Devoted Cracker Barrel customers are “heartbroken” over the Southern chain ditching its country charm for a more sterile modern makeover in its bid to remain relevant.

The Tennessee-based company, known as much for its tchochkes as its Southern fixins’ like chicken fried steak and grits, has tossed the kitsch that drew generations of diners in favor of booths and crisp white walls.

“It has always felt like being in someone’s home,” said longtime diner Sharon Triana, who grew up visiting Cracker Barrel Old Country Store with her parents and now dines there twice a month with her partner and 10-year-old twins.

“But opening the walls, lighter colors and atmosphere, it feels like something colder,” Triana told the Wall Street Journal.

Cracker Barrel – which faced blowback in the past when it swapped out some wooden rocking chairs with rainbow ones to celebrate Pride – announced plans to remodel restaurants last summer after CEO Julie Felss Masino admitted the chain is “just not as relevant” as it used to be.

About 40 of the chain’s roughly 660 locations have completed some kind of remodeling as of early May, according to the Journal.

Cracker Barrel did not immediately respond to The Post’s request for comment.

Rachel Love, who shared her grief over the changes in a series of TikTok videos that went viral, tried to convince herself that her nearest Cracker Barrel was receiving just a light spruce up when she noticed white paint covering the exterior. 

“I thought, well maybe it’s primer,” Love told the Journal.

But when she visited the restaurant on Easter Sunday, she realized the white paint was permanent, and saw fewer antiques hanging on the walls and new Adirondacks replacing rocking chairs that had long sat on the porch. 

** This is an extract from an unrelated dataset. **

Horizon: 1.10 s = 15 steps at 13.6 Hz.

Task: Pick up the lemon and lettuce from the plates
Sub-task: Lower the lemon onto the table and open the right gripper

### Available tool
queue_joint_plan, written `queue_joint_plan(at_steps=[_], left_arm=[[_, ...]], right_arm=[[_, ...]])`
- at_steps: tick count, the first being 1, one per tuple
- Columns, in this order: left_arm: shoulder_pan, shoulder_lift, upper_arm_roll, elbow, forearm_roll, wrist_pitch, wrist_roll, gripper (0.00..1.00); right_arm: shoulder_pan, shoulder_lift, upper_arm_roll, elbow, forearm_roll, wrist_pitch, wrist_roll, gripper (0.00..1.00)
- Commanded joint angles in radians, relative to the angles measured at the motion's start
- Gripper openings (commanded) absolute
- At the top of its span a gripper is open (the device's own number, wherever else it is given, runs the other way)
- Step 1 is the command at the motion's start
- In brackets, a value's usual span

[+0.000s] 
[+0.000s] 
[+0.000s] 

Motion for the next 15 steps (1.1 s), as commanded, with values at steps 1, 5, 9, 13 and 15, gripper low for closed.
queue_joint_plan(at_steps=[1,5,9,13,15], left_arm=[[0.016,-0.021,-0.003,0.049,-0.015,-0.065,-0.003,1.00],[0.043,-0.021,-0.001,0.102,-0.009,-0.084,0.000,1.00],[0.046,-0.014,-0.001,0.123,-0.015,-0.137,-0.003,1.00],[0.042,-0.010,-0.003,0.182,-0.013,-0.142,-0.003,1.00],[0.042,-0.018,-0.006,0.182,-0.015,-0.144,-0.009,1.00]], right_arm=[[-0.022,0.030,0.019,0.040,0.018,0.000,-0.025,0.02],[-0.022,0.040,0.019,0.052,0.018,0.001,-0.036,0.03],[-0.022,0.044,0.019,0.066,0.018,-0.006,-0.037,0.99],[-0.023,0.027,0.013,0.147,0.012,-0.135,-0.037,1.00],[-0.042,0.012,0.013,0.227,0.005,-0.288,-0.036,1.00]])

“It was just heartbreak,” Love said. “My 14-year-old son was devastated.” 

Felss Masino, who took over the chain in July 2023, argued that the negative reactions are examples of the nostalgia diners have for Cracker Barrel.

“It’s because people have an emotional connection with the brand,” she said during the Journal’s Global Food Forum earlier this month.

“People’s immediate reaction to things is like, ‘Oh this isn’t the way it was,’” but they tend to come around, she added.

Fans who will miss the old-timey feel of the chain are trying to get their hands on its iconic decor.

Many have hypothesized that the knick-knacks are being sent to a warehouse at Cracker Barrel’s headquarters in Lebanon, Tenn. 

Cracker Barrel said much of the decor is being reused, and the rest is being sold to a third party.

There are some, however, who are excited about the renovations, like D.T., an employee at a Cracker Barrel in North Carolina who asked to go by her initials to protect her job.

“I honestly was blown away” by the new look, she told the Journal.

The upgraded lighting makes it easier for customers to read the menu, simpler decor makes for easier cleaning and the new floor plan creates a better flow between the restaurant and retail store portions of Cracker Barrel locations, D.T. said.

“Any restaurant that likes to base itself on a specific time period, it’s going to have to go through that sort of identity crisis,” D.T. told the Journal. 

“But I think it might be overblown. It’s not like Cracker Barrel is trying to roll in with TVs.” 

Julie Bidtah, a Colorado resident who often makes pit stops at Cracker Barrel restaurants during road trips, said she likes the new look, as the restaurants previously had a “cluttered,” “dark” and “dusty” look.

But she admitted the chain shouldn’t go too far with the renovation process.

“Your name is Cracker Barrel, so you’re kind of stuck with the whole nostalgia thing,” she told the Journal.